Je remis un semblant d’ordre dans mes affaires et vérifiai le contenu de mon armoire. Tout était à sa place. Je sortis du dortoir, ma besace en bandoulière.
— Tu t’en vas, MacAllan ? s’étonna un arpenteur en me voyant détacher Wednesday.
— Euh… oui.
Les hommes me regardèrent, intrigués. J’hésitai un instant, ne sachant si je devais les mettre au courant. Il y en avait, parmi eux, que je ne connaissais pas. Après tout, que pouvais-je leur raconter ? On ne m’avait rien volé… Je préférais déguerpir de là et réfléchir à la suite des événements avec Ti-Khuan.
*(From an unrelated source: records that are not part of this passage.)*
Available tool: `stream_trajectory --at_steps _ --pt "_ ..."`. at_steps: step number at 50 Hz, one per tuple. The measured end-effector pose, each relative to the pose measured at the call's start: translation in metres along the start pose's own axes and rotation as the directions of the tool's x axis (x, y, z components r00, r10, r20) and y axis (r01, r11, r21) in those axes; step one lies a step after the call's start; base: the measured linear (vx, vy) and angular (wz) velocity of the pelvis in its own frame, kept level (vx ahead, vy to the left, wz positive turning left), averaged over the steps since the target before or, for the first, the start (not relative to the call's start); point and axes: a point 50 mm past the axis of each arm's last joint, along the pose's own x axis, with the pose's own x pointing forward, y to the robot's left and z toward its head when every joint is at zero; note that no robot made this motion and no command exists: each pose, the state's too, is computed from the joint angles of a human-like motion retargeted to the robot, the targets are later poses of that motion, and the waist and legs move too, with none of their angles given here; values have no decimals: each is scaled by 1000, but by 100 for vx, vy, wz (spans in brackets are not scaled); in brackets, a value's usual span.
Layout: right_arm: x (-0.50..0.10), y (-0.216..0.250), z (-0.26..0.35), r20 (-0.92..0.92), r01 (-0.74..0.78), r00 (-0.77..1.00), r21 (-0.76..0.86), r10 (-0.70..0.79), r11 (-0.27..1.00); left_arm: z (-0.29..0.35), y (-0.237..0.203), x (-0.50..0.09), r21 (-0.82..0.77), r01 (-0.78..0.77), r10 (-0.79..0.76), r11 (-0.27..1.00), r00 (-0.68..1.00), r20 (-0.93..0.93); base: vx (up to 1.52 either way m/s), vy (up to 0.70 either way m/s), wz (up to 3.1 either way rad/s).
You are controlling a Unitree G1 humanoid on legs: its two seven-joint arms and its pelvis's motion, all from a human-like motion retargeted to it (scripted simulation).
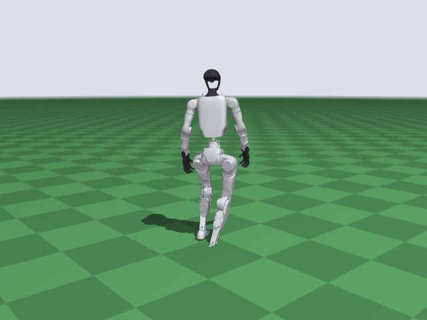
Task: Walk
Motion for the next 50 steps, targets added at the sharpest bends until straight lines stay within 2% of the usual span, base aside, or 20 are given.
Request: stream_trajectory --at_steps 9,15,21,30,38,43,50 --pt "4 5 47 135 -69 987 -149 90 986 -20 -6 -4 -31 -13 11 999 998 -54 0 0 4" --pt "4 20 50 129 -142 976 -230 174 963 -21 -7 -3 -42 -20 17 999 997 -72 4 3 21" --pt "1 34 21 42 -218 972 -209 232 953 14 -5 5 3 -29 29 1000 999 38 1 5 29" --pt "-9 26 -45 -153 -186 973 -102 170 977 116 18 11 62 -122 97 991 946 309 0 1 -1" --pt "-32 40 -104 -341 -212 917 20 206 977 164 10 4 140 -110 33 984 885 464 0 0 0" --pt "-37 48 -115 -367 -222 904 39 220 974 148 -7 8 196 -46 -43 980 905 424 2 -2 4" --pt "-25 44 -89 -284 -192 942 -29 176 981 67 -26 13 203 83 -119 976 978 172 -1 -6 3"
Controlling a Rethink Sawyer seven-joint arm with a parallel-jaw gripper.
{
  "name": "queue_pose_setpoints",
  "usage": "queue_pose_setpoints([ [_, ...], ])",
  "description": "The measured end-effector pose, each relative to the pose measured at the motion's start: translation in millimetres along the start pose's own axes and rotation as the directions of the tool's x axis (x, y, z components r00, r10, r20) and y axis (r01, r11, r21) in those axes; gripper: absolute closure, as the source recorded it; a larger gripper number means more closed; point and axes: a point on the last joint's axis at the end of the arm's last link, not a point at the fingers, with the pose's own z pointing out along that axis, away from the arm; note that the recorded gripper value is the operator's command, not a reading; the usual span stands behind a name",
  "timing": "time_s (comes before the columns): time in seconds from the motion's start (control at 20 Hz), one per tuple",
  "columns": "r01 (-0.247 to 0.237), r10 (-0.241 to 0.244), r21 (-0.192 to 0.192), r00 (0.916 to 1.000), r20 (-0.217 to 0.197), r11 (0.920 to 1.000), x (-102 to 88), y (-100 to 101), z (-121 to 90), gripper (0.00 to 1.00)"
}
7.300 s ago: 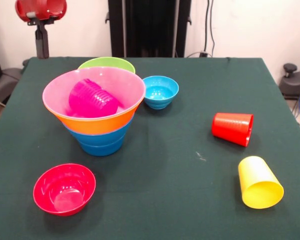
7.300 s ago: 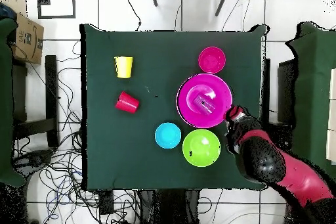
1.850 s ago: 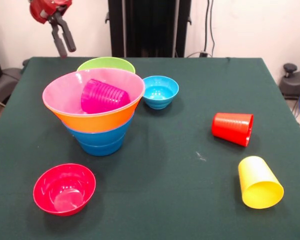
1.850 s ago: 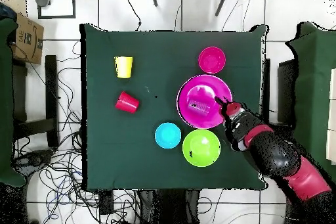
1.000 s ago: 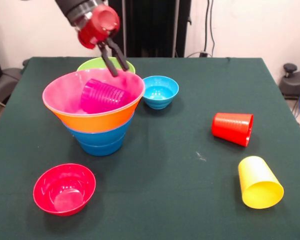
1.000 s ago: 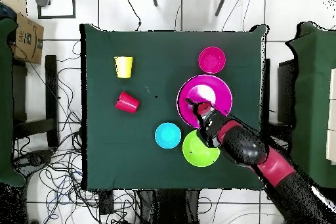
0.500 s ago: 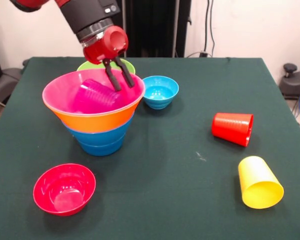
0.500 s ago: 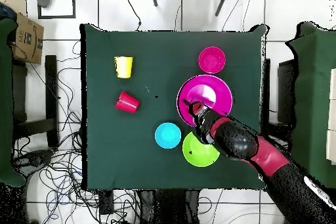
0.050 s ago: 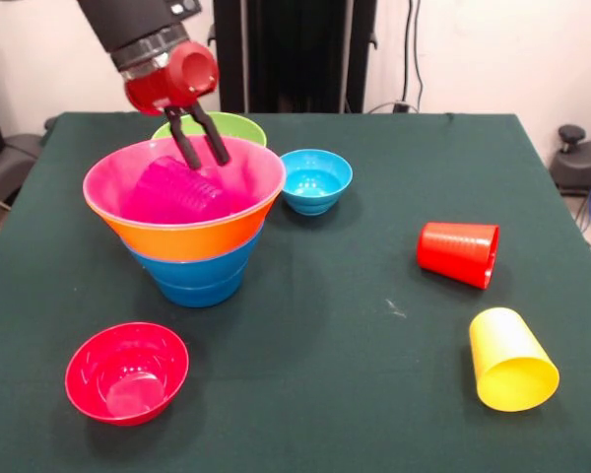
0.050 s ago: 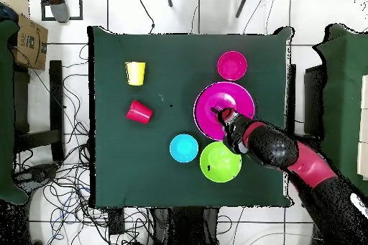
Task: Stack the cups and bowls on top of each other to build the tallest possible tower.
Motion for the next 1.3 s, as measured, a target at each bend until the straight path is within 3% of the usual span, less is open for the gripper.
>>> queue_pose_setpoints([
  [0.5, -0.022, 0.028, 0.069, 0.9965, -0.079, 0.9974, -23.3, 11.0, -49.2, 0.0],
  [0.65, -0.023, 0.029, 0.084, 0.9963, -0.081, 0.9962, -31.7, 15.9, -63.4, 0.0],
  [0.85, 0.0, 0.004, 0.105, 0.9994, -0.035, 0.9945, -47.3, 20.3, -68.5, 0.0],
  [1.0, 0.057, -0.064, 0.158, 0.9973, 0.037, 0.9857, -67.4, 19.8, -61.9, 0.0],
  [1.05, 0.079, -0.092, 0.179, 0.9935, 0.066, 0.9807, -75.3, 18.9, -58.5, 0.0],
  [1.15, 0.127, -0.16, 0.223, 0.9775, 0.138, 0.9666, -96.0, 15.7, -48.8, 0.0],
  [1.3, 0.155, -0.209, 0.252, 0.9558, 0.207, 0.9552, -116.1, 11.1, -41.5, 0.0],
])
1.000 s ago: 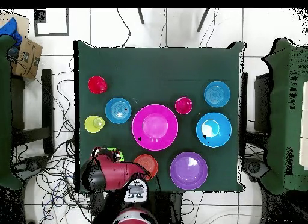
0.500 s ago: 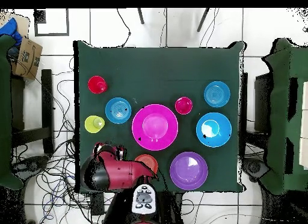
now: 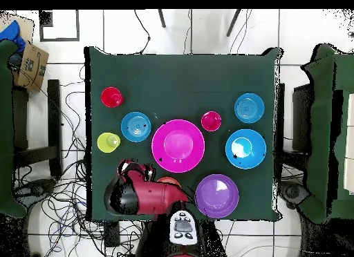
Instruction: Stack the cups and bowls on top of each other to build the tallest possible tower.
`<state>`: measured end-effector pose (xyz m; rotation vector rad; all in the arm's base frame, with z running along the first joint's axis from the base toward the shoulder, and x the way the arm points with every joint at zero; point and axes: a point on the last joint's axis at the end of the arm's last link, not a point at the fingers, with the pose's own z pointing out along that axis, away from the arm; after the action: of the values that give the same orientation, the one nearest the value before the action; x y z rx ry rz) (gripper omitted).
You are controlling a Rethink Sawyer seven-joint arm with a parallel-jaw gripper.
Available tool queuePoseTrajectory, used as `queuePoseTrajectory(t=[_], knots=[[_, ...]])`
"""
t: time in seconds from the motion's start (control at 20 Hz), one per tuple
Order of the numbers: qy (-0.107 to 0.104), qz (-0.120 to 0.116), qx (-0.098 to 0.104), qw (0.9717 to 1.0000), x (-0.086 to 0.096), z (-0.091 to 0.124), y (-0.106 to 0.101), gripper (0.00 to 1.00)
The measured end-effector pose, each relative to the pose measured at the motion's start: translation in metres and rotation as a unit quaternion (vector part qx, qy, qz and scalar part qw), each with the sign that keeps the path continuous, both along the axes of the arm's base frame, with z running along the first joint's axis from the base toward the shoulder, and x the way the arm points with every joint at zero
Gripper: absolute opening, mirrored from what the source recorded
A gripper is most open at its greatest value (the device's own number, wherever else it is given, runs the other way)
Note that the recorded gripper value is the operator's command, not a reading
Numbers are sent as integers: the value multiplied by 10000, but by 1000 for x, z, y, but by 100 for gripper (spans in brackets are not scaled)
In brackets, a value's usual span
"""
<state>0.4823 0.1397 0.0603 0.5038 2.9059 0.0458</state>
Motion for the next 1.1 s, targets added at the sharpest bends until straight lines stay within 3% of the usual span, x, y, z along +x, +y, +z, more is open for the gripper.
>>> queuePoseTrajectory(t=[0.5, 1.1], knots=[[169, 62, -6, 9998, -10, -14, -5, 100], [452, 214, 3, 9987, -33, -41, 6, 100]])
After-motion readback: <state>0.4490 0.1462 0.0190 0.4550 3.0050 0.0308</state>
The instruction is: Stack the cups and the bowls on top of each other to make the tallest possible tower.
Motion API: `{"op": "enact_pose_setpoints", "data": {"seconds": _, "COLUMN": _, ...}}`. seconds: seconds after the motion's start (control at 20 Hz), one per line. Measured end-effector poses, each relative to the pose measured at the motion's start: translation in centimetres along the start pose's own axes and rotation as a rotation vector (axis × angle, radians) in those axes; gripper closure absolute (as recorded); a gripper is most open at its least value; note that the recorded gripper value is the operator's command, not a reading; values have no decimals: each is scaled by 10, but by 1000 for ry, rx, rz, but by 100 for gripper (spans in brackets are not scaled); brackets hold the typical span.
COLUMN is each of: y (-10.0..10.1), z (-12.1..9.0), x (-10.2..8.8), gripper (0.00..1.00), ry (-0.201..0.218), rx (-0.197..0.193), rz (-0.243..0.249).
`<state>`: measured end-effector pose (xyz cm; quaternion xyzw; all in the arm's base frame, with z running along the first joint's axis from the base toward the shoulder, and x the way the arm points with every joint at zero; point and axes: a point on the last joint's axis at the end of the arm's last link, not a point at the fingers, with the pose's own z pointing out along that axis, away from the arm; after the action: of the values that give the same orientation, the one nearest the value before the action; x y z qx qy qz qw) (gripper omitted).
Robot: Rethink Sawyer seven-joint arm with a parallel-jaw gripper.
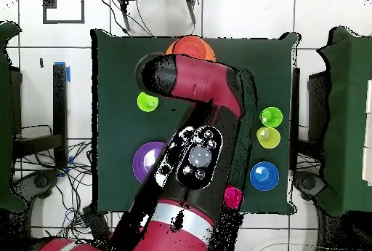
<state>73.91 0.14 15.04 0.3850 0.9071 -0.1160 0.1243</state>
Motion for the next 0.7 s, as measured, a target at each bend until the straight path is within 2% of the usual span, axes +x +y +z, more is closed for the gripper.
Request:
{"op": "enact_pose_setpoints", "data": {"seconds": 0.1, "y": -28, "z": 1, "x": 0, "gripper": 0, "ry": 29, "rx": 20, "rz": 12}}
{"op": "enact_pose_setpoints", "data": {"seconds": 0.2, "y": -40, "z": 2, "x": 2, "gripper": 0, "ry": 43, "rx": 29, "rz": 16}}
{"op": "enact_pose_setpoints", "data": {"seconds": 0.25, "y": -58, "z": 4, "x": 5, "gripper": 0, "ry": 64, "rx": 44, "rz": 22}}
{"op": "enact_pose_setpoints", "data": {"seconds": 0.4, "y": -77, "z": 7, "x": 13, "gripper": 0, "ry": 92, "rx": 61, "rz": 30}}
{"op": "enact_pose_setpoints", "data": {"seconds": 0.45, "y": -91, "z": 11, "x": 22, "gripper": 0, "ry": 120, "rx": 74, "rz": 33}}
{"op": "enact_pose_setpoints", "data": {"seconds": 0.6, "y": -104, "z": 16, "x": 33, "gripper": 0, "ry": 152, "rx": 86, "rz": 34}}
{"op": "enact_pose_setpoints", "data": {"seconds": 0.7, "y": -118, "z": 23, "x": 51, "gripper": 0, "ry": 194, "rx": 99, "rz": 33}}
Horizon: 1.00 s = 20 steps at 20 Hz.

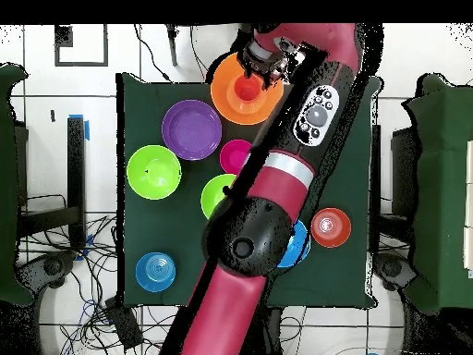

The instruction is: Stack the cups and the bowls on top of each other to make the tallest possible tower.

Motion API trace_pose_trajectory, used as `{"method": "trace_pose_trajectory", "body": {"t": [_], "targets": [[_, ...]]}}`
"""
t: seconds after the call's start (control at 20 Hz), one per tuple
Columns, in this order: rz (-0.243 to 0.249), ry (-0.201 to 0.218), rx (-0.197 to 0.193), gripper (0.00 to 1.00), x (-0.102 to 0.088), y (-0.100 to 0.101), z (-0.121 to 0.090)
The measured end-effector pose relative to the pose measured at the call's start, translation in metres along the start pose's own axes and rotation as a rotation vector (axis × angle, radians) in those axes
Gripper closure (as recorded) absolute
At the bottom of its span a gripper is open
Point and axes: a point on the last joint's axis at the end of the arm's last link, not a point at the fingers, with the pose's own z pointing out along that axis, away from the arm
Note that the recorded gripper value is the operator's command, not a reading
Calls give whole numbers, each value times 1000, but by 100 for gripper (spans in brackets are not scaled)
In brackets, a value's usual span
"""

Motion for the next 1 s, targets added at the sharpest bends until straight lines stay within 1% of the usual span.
{"method": "trace_pose_trajectory", "body": {"t": [0.15, 0.25, 0.4, 0.55, 0.65, 0.7, 0.85, 1.0], "targets": [[-16, -12, 4, 0, 8, 7, -9], [-32, -27, 11, 0, 16, 14, -16], [-58, -75, 24, 0, 28, 27, -26], [-87, -150, 31, 0, 39, 43, -35], [-124, -236, 26, 0, 48, 62, -46], [-132, -255, 23, 0, 49, 66, -48], [-151, -298, 11, 0, 53, 74, -58], [-154, -304, -6, 0, 54, 74, -64]]}}
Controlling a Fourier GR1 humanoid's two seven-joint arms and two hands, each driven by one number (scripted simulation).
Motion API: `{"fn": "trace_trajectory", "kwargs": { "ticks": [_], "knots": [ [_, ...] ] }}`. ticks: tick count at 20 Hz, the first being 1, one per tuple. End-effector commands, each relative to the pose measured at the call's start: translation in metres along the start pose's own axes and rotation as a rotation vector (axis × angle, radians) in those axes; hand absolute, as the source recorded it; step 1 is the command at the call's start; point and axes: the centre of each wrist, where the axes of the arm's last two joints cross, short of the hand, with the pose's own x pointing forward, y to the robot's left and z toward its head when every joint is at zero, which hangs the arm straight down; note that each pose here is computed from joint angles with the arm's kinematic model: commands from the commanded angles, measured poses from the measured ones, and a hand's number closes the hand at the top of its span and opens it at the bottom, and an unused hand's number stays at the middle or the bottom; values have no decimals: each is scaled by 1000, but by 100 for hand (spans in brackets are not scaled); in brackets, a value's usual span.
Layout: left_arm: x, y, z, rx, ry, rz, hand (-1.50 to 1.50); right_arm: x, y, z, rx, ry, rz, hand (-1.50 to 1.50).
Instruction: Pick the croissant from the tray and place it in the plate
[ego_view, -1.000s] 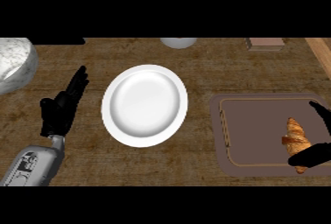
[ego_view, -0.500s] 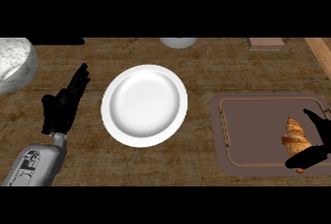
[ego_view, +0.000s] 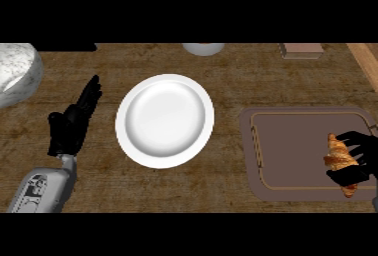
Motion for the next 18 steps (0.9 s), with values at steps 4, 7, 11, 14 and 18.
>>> {"fn": "trace_trajectory", "kwargs": {
  "ticks": [4, 7, 11, 14, 18],
  "knots": [
    [-17, 20, -16, 7, 13, 17, 0, 7, 9, -11, -54, -19, 10, 150],
    [4, -2, -2, 0, -3, 11, 0, 18, 34, 36, -56, -86, 44, 150],
    [2, 11, -3, -1, 6, 1, 0, 59, 72, 94, -54, -205, 141, 150],
    [-5, 1, -5, 18, -7, -10, 0, 66, 61, 126, -179, -276, 89, 150],
    [2, 12, 0, -9, 14, 4, 0, 80, 49, 151, -417, -410, -5, 150]
  ]
}}
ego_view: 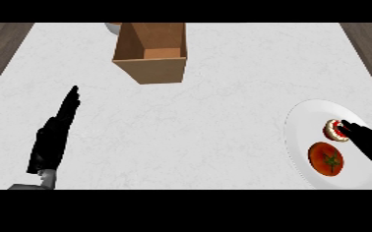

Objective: Pick the tomato from the plate and place it in the cardboard box

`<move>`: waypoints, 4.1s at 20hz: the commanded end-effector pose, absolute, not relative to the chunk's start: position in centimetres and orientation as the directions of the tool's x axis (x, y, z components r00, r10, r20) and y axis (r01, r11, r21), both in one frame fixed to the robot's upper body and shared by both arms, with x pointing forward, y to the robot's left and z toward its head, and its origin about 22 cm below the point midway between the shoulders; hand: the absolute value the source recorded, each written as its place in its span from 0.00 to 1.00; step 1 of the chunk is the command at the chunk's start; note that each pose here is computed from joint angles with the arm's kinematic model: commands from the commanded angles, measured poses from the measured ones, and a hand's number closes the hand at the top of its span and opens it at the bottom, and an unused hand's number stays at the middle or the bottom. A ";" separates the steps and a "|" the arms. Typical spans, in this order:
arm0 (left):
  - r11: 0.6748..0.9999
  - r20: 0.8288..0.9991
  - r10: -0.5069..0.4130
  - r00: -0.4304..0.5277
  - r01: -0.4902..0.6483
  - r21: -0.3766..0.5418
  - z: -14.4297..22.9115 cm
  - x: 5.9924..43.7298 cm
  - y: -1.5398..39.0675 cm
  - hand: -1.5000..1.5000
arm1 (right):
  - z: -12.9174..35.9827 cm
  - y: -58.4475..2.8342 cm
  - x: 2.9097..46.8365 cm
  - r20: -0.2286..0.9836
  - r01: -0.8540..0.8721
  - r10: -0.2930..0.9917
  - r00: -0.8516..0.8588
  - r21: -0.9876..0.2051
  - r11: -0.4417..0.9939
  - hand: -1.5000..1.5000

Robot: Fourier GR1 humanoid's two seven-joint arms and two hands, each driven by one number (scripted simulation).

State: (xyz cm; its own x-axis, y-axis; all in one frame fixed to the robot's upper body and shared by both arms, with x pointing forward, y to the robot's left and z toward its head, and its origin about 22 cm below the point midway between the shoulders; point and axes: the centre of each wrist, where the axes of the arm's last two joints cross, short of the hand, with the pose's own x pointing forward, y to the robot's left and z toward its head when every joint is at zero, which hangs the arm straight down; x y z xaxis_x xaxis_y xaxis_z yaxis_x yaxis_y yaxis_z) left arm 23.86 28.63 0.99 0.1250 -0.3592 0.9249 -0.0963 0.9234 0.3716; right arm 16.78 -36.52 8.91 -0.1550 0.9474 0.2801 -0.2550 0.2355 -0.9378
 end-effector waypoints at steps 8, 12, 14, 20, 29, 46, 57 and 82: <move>0.924 0.925 -0.360 0.124 -0.087 0.372 0.9 23.5 28.1 0.50 | 6.4 -36.7 16.6 0.244 -0.264 0.965 -0.100 -0.941 0.211 0.00; 0.928 0.928 -0.354 0.113 -0.081 0.364 -0.3 23.6 29.7 0.50 | 4.1 -37.3 18.2 0.263 -0.260 0.960 -0.102 -0.938 0.229 0.00; 0.932 0.932 -0.340 0.127 -0.088 0.352 0.1 24.4 28.0 0.50 | 5.6 -36.9 17.2 0.255 -0.273 0.959 -0.121 -0.938 0.214 0.00; 0.923 0.925 -0.359 0.122 -0.098 0.371 0.8 23.7 28.6 0.50 | 3.7 -34.2 17.7 0.271 -0.267 0.956 -0.112 -0.935 0.233 0.00; 0.927 0.929 -0.345 0.134 -0.106 0.360 -0.1 22.6 29.1 0.50 | 4.0 -33.1 18.7 0.266 -0.243 0.957 -0.114 -0.942 0.233 0.00; 0.926 0.930 -0.349 0.117 -0.108 0.361 1.4 23.4 29.4 0.50 | 1.3 -34.8 21.0 0.155 -0.096 0.978 -0.140 -0.985 0.143 1.00; 0.924 0.927 -0.352 0.128 -0.107 0.366 1.0 23.9 28.9 0.50 | -0.9 -27.1 18.7 0.206 -0.072 0.903 0.378 -0.965 0.251 1.00; 0.927 0.927 -0.358 0.111 -0.080 0.367 1.5 25.1 28.5 0.50 | 18.7 -3.0 24.0 0.555 0.438 0.819 0.144 -0.778 0.450 1.00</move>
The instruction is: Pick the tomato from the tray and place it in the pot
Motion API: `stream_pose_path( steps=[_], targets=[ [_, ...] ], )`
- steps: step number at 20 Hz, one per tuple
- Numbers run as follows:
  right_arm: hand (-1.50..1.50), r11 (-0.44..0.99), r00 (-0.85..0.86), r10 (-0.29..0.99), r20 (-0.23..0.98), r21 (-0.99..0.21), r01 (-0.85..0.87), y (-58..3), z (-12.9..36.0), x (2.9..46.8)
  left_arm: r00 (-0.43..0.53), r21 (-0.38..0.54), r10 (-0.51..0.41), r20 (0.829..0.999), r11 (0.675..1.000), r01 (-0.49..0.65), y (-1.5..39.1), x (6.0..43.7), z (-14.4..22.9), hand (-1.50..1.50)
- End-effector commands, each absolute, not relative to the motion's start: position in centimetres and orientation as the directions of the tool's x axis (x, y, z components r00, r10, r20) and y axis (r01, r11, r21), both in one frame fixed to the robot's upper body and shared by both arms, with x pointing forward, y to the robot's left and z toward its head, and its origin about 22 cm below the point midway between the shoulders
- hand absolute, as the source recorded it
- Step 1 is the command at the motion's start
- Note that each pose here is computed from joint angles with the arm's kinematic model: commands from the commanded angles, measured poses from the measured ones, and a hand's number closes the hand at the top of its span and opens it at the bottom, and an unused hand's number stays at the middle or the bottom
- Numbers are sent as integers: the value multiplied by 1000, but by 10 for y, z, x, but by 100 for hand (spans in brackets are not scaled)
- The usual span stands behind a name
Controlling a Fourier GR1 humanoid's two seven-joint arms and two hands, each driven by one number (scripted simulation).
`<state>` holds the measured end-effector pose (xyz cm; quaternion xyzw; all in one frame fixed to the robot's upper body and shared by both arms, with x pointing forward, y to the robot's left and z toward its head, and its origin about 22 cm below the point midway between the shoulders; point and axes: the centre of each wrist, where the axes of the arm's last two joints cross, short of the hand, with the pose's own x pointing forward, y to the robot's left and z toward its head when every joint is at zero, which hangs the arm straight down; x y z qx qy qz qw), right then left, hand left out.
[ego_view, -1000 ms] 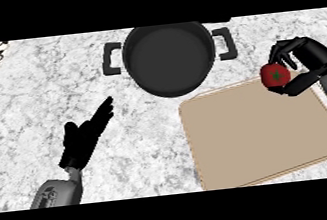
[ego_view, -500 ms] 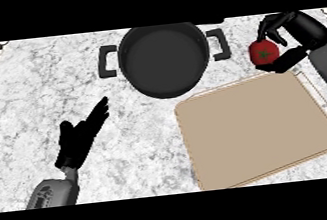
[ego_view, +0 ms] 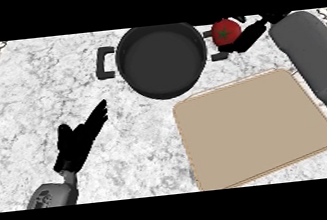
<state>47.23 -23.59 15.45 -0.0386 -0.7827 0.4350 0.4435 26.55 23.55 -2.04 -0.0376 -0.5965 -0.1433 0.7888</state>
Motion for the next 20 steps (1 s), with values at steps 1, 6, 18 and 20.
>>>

— J’ai oublié une chose chez mon ami Ti-Khuan, prétendis-je. Je coucherai au campement des Chinois.
— O.K.
— Vous n’avez rien cherché dans mes affaires, par hasard ? demandai-je au groupe d’hommes.
Ils échangèrent des regards surpris, puis hochèrent la tête.
— Et vous n’avez vu personne tourner autour de mon lit ?
Ils hochèrent de nouveau la tête, avant de reprendre leur discussion.
Je grimpai à la hâte sur Wednesday et, après quelques pas sur le chemin de terre, lançai ma monture au galop en direction du campement chinois.
— Hi ha !
Mon premier galop…
Depuis que Wednesday partageait ma vie, je n’avais jamais osé le faire courir ainsi, me sentant à la fois trop inexpérimenté et trop intimidé…
Je sentis mon cheval se déployer sous moi. Aussi souple qu’un roseau sauvage, aussi puissant qu’une locomotive, Wednesday fendit l’air en soulevant la poussière, qui se mêla aux étoiles.
[1]* Lire Terreur sur la ligne d’acier (tome 1).